(Your instructions) Give back the full listing, exactly as it is.

*** Given information Section Begins ***

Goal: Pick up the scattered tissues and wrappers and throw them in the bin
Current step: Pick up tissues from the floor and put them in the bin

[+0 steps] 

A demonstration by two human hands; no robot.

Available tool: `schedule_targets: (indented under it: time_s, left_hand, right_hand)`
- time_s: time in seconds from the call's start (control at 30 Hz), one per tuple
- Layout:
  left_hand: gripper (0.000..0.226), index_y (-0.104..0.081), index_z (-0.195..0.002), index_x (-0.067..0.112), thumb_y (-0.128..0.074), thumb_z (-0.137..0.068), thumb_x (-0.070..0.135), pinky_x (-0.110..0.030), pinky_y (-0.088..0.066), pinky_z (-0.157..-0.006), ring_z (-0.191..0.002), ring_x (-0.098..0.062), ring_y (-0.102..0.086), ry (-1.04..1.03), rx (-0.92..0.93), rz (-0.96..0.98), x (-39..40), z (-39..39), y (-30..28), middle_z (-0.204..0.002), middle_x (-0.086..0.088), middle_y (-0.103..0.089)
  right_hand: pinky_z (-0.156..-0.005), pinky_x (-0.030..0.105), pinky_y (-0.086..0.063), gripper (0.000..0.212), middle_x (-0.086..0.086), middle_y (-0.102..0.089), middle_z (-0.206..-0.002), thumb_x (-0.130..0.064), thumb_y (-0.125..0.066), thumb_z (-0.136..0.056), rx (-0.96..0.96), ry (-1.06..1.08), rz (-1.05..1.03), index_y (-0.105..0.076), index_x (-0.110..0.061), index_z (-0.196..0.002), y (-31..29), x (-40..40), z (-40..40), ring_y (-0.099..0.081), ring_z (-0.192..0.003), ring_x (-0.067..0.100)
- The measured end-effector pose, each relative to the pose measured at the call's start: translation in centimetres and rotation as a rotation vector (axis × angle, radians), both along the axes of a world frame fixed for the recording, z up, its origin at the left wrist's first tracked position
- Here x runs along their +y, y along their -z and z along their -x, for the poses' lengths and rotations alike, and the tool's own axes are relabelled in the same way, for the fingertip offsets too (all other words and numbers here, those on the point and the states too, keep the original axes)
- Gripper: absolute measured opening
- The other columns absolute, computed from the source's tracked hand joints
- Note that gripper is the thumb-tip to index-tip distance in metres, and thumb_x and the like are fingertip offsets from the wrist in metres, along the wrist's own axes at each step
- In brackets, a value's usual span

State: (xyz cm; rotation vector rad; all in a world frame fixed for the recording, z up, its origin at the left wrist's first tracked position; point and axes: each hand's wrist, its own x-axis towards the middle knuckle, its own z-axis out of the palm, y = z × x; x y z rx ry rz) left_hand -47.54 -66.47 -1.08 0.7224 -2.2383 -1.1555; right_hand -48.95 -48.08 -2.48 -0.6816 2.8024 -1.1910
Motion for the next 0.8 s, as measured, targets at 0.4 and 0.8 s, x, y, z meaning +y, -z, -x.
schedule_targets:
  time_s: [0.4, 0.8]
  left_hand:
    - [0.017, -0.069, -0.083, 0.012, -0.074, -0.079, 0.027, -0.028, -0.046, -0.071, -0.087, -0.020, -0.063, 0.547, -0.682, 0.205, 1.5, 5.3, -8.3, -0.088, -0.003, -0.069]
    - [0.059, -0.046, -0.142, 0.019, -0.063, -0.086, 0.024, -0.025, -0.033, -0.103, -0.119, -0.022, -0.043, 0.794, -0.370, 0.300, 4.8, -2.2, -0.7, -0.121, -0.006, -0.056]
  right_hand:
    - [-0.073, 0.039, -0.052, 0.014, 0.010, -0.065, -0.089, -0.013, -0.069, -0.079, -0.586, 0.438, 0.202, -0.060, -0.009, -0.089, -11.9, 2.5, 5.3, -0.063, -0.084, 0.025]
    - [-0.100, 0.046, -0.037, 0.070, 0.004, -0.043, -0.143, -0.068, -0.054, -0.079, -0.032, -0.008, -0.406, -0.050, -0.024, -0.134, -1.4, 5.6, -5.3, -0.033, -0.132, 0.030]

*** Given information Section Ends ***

(Solution for this exercise)
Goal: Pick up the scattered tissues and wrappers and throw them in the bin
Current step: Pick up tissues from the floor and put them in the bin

[+0 steps] 

A demonstration by two human hands; no robot.

Available tool: `schedule_targets: (indented under it: time_s, left_hand, right_hand)`
- time_s: time in seconds from the call's start (control at 30 Hz), one per tuple
- Layout:
  left_hand: gripper (0.000..0.226), index_y (-0.104..0.081), index_z (-0.195..0.002), index_x (-0.067..0.112), thumb_y (-0.128..0.074), thumb_z (-0.137..0.068), thumb_x (-0.070..0.135), pinky_x (-0.110..0.030), pinky_y (-0.088..0.066), pinky_z (-0.157..-0.006), ring_z (-0.191..0.002), ring_x (-0.098..0.062), ring_y (-0.102..0.086), ry (-1.04..1.03), rx (-0.92..0.93), rz (-0.96..0.98), x (-39..40), z (-39..39), y (-30..28), middle_z (-0.204..0.002), middle_x (-0.086..0.088), middle_y (-0.103..0.089)
  right_hand: pinky_z (-0.156..-0.005), pinky_x (-0.030..0.105), pinky_y (-0.086..0.063), gripper (0.000..0.212), middle_x (-0.086..0.086), middle_y (-0.102..0.089), middle_z (-0.206..-0.002), thumb_x (-0.130..0.064), thumb_y (-0.125..0.066), thumb_z (-0.136..0.056), rx (-0.96..0.96), ry (-1.06..1.08), rz (-1.05..1.03), index_y (-0.105..0.076), index_x (-0.110..0.061), index_z (-0.196..0.002), y (-31..29), x (-40..40), z (-40..40), ring_y (-0.099..0.081), ring_z (-0.192..0.003), ring_x (-0.067..0.100)
- The measured end-effector pose, each relative to the pose measured at the call's start: translation in centimetres and rotation as a rotation vector (axis × angle, radians), both along the axes of a world frame fixed for the recording, z up, its origin at the left wrist's first tracked position
- Here x runs along their +y, y along their -z and z along their -x, for the poses' lengths and rotations alike, and the tool's own axes are relabelled in the same way, for the fingertip offsets too (all other words and numbers here, those on the point and the states too, keep the original axes)
- Gripper: absolute measured opening
- The other columns absolute, computed from the source's tracked hand joints
- Note that gripper is the thumb-tip to index-tip distance in metres, and thumb_x and the like are fingertip offsets from the wrist in metres, along the wrist's own axes at each step
- In brackets, a value's usual span

State: (xyz cm; rotation vector rad; all in a world frame fixed for the recording, z up, its origin at the left wrist's first tracked position; point and axes: each hand's wrist, its own x-axis towards the middle knuckle, its own z-axis out of the palm, y = z × x; x y z rx ry rz) left_hand -47.54 -66.47 -1.08 0.7224 -2.2383 -1.1555; right_hand -48.95 -48.08 -2.48 -0.6816 2.8024 -1.1910
Motion for the next 0.8 s, as measured, targets at 0.4 and 0.8 s, x, y, z meaning +y, -z, -x.
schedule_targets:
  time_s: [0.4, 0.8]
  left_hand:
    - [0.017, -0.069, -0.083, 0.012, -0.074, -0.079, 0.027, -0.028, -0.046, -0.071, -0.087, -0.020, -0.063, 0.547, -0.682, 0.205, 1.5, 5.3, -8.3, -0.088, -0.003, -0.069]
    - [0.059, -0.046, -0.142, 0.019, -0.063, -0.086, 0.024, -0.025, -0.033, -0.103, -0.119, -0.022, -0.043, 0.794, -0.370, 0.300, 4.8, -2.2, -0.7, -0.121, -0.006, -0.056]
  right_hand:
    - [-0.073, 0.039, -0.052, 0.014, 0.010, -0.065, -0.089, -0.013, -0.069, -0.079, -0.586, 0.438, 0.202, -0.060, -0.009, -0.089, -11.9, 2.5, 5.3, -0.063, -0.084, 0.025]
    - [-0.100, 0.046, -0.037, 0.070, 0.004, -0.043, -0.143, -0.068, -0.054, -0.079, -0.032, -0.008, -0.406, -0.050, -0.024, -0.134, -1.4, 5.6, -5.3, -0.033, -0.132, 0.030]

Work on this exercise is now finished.